Understanding 2016 as one battle in a much longer war is essential to understanding the critical threat currently posed to America's electoral sovereignty and how to defend against it. Illuminating how the lessons of the past can be used to protect our democracy in the future, Rigged is an essential book for readers of every political persuasion.
About the author
DAVID SHIMER is pursuing a doctorate in international relations at the University of Oxford as a Marshall Scholar. His reporting and analysis have appeared in the New York Times, the New Yorker, and Foreign Affairs. He is an associate fellow of Davenport College at Yale University, where he received his undergraduate and master's degrees in history.
PUBLISHERS WEEKLY
Journalist Shimer debuts with a provocative and well-sourced study tracking Russian and U.S. efforts to influence foreign elections from the early 20th century to the present day.

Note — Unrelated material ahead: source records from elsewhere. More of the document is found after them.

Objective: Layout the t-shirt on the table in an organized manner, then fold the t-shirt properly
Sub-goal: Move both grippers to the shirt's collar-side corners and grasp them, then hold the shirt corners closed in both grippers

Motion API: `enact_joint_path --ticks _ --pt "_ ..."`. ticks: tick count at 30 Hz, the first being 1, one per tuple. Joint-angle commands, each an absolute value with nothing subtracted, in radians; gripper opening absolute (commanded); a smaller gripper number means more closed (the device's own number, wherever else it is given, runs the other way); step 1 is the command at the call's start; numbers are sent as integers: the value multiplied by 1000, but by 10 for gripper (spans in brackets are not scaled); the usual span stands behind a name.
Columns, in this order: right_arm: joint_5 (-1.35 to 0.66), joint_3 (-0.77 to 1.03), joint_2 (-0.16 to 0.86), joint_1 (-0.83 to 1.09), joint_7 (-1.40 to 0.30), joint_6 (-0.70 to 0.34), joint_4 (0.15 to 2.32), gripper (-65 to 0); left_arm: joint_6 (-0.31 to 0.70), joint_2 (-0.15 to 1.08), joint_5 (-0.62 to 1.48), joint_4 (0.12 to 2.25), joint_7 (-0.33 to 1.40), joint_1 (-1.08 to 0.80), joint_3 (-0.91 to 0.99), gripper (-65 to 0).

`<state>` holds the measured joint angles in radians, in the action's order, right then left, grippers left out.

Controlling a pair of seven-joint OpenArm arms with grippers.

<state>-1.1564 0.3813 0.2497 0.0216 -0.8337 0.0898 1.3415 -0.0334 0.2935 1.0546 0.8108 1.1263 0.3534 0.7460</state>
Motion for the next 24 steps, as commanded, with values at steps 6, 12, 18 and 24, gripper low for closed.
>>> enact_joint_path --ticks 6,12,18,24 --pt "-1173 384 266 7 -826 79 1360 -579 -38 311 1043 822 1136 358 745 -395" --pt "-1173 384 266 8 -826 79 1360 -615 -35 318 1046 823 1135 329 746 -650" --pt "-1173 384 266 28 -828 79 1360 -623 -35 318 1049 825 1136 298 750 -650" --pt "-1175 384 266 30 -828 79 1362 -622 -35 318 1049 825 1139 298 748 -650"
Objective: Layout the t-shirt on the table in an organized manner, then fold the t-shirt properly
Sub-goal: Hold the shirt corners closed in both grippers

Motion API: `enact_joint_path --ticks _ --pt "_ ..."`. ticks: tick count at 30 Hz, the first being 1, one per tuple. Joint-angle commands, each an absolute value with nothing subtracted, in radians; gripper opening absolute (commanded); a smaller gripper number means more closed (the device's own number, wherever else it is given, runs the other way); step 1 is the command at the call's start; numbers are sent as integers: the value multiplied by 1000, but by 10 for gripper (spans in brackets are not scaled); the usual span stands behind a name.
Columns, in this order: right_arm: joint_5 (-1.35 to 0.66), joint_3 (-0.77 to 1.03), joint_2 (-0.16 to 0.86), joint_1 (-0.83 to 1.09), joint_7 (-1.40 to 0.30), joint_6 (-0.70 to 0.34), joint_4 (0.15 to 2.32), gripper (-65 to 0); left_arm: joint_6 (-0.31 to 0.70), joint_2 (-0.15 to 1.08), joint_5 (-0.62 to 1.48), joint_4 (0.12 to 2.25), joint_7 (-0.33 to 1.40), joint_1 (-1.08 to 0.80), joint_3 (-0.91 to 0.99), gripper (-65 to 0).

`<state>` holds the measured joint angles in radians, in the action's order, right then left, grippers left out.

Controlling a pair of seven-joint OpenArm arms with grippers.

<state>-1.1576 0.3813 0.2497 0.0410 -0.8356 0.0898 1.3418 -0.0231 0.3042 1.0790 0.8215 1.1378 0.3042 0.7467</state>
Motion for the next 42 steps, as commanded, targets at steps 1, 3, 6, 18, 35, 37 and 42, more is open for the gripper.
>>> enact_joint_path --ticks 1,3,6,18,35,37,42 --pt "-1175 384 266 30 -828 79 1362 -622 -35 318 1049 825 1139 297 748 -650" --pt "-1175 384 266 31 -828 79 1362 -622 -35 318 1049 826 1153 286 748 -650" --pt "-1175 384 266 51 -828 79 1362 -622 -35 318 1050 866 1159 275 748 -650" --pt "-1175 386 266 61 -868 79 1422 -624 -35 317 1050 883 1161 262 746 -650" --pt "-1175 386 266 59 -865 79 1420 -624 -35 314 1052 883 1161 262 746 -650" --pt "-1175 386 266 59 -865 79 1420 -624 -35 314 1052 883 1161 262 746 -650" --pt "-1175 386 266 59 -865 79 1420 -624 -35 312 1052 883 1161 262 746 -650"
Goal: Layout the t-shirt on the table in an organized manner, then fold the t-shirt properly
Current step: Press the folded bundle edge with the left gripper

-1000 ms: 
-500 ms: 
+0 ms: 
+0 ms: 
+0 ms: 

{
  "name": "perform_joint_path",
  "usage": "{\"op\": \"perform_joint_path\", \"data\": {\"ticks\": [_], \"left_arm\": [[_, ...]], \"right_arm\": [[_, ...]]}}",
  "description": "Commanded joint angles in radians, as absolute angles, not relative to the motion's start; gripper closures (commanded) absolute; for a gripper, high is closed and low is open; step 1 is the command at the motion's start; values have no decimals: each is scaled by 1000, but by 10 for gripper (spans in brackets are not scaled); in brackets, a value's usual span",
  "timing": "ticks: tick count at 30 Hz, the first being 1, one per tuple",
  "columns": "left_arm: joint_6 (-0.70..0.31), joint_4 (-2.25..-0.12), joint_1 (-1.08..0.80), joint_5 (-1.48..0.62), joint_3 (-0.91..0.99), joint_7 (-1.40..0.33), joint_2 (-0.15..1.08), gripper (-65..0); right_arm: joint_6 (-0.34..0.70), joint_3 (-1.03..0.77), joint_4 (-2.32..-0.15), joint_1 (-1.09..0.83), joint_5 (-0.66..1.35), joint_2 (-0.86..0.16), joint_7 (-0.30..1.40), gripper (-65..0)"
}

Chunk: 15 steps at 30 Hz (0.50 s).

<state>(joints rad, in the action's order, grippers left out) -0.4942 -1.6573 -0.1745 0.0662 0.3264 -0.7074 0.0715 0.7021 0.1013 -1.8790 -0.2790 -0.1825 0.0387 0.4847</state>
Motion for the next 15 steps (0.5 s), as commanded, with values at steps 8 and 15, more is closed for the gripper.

Though the history of covert electoral interference began with Soviet leader Vladimir Lenin's efforts to spread communism in the wake of WWI, Shimer writes, both the U.S. and the U.S.S.R. "targeted elections aggressively and frequently" during the Cold War. His examples include CIA efforts to keep left-wing candidates out of office in Italy and Chile, and the KGB's role in ensuring that West German chancellor Willy Brandt survived a 1972 no-confidence vote. After the Soviet Union's collapse, Shimer claims, America stopped its influence campaigns "in all but the most exceptional of circumstances." Russia, however, has escalated its electoral meddling in the internet age, according to Shimer, and Vladimir Putin's "digital warriors" waged covert campaigns in 2016 to unseat Montenegro's pro-NATO leader, put Donald Trump in the White House, and influence the Brexit referendum. Though his prose style is more scholarly than scintillating, Shimer makes excellent use of archival research and interviews with U.S. government insiders and intelligence experts. This incisive treatise lays bare the monumental task of countering foreign interference in the 2020 election.